### PROBLEM DETAILS
Your output is one number, the count of lines in the listing below that hold the word "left".

### DATASET EXTRACT

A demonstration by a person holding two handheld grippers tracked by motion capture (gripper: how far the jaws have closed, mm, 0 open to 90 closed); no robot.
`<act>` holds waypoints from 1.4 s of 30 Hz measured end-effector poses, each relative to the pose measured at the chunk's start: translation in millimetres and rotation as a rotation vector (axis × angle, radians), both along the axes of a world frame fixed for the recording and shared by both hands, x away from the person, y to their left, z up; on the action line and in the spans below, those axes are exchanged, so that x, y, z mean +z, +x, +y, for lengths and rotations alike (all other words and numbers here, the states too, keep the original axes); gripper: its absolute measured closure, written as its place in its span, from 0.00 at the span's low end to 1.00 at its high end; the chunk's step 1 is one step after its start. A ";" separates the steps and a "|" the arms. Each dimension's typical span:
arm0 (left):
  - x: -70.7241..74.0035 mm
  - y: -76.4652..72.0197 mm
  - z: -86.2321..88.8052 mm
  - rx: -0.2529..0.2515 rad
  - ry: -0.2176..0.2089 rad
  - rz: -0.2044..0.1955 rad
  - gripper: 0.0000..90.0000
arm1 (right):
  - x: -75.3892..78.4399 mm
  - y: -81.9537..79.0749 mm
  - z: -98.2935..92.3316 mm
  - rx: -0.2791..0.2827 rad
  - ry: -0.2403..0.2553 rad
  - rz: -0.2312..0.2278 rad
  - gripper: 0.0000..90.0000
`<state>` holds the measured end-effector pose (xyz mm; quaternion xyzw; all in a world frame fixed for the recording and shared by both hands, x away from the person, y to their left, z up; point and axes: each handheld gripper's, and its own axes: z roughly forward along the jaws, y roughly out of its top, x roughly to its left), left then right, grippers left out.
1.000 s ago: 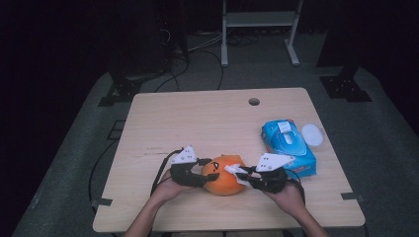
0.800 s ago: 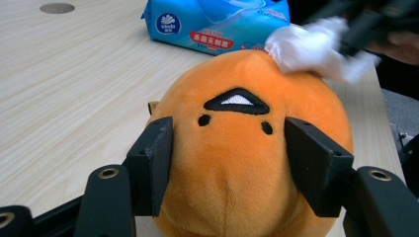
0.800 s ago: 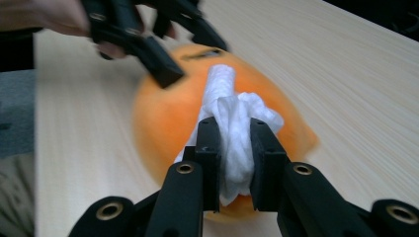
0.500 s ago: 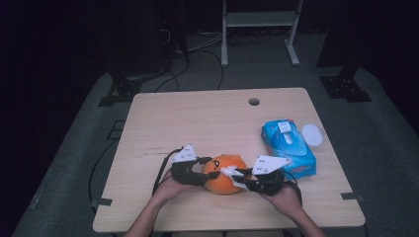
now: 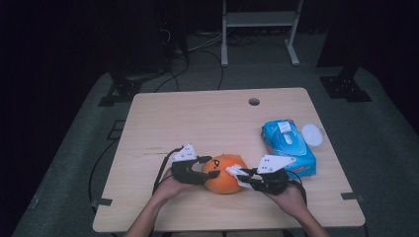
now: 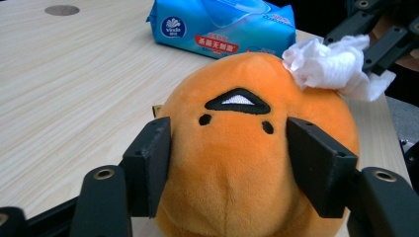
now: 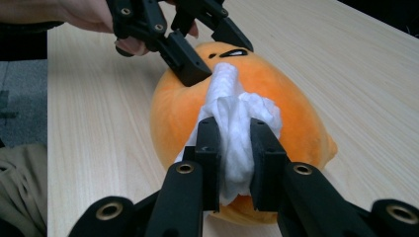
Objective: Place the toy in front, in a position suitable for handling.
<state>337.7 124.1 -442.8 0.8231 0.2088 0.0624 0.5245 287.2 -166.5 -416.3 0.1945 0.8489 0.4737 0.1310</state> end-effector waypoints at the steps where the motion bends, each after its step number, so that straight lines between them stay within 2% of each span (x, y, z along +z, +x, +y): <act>1: 1.3 -0.8 -0.2 -0.006 0.011 -0.012 0.36 | 0.2 2.4 -1.8 -0.006 0.008 0.013 0.85; 4: 10.2 -2.8 0.2 -0.024 -0.004 -0.001 0.26 | -3.3 6.1 -5.8 -0.030 0.006 0.024 0.85; 6: 13.5 -5.0 0.3 -0.047 0.004 -0.005 0.25 | -4.4 7.3 -7.8 -0.040 0.009 0.025 0.85; 8: 12.5 -7.4 -2.1 -0.058 0.033 -0.011 0.26 | -3.8 8.4 -8.5 -0.045 0.024 0.043 0.85; 10: 9.6 -8.2 -3.5 -0.055 0.057 -0.020 0.32 | -3.2 7.1 -5.7 -0.027 0.026 0.042 0.85; 13: 8.7 -5.8 0.0 -0.050 0.046 -0.015 0.36 | -0.2 4.9 -3.2 -0.025 0.007 0.009 0.85; 15: 7.3 -4.6 2.1 -0.049 0.039 -0.011 0.37 | 1.1 8.6 -9.0 -0.054 0.023 0.008 0.85; 18: 6.0 -3.8 2.0 -0.035 0.030 -0.008 0.35 | -2.3 15.5 -17.4 -0.082 0.020 0.036 0.85; 20: 5.6 -1.1 0.7 -0.003 0.036 0.018 0.24 | -7.0 18.2 -20.6 -0.081 0.014 0.061 0.85; 21: 5.0 -0.8 1.0 -0.001 0.030 0.021 0.24 | -7.5 17.9 -21.1 -0.073 0.013 0.069 0.85; 26: 5.0 -0.2 1.8 -0.001 0.024 0.017 0.34 | -6.5 11.9 -17.1 -0.036 0.020 0.089 0.85; 28: 4.7 -0.8 -2.0 -0.010 0.021 0.015 0.35 | -5.1 4.3 -2.6 0.017 0.014 0.073 0.85; 30: 5.5 -1.1 -2.9 -0.008 0.028 0.007 0.35 | -2.8 2.5 4.2 0.026 0.002 0.053 0.85; 32: 5.6 -1.2 -2.5 -0.005 0.022 0.008 0.35 | 0.4 4.1 7.0 0.019 0.003 0.036 0.85; 37: 5.2 -1.0 -3.1 -0.026 -0.006 0.042 0.21 | -3.0 12.6 -5.1 -0.023 0.031 0.066 0.86; 39: 5.0 -1.9 -5.4 -0.035 0.003 0.032 0.25 | -3.8 13.0 -7.9 -0.029 0.041 0.080 0.86; 40: 5.6 -2.8 -6.4 -0.035 0.009 0.014 0.29 | -3.3 11.9 -6.7 -0.029 0.043 0.080 0.86; 42: 6.8 -3.9 -7.4 -0.049 0.014 -0.004 0.34 | -1.1 7.2 0.5 -0.008 0.035 0.058 0.86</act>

### RESULT OF THIS EXERCISE
3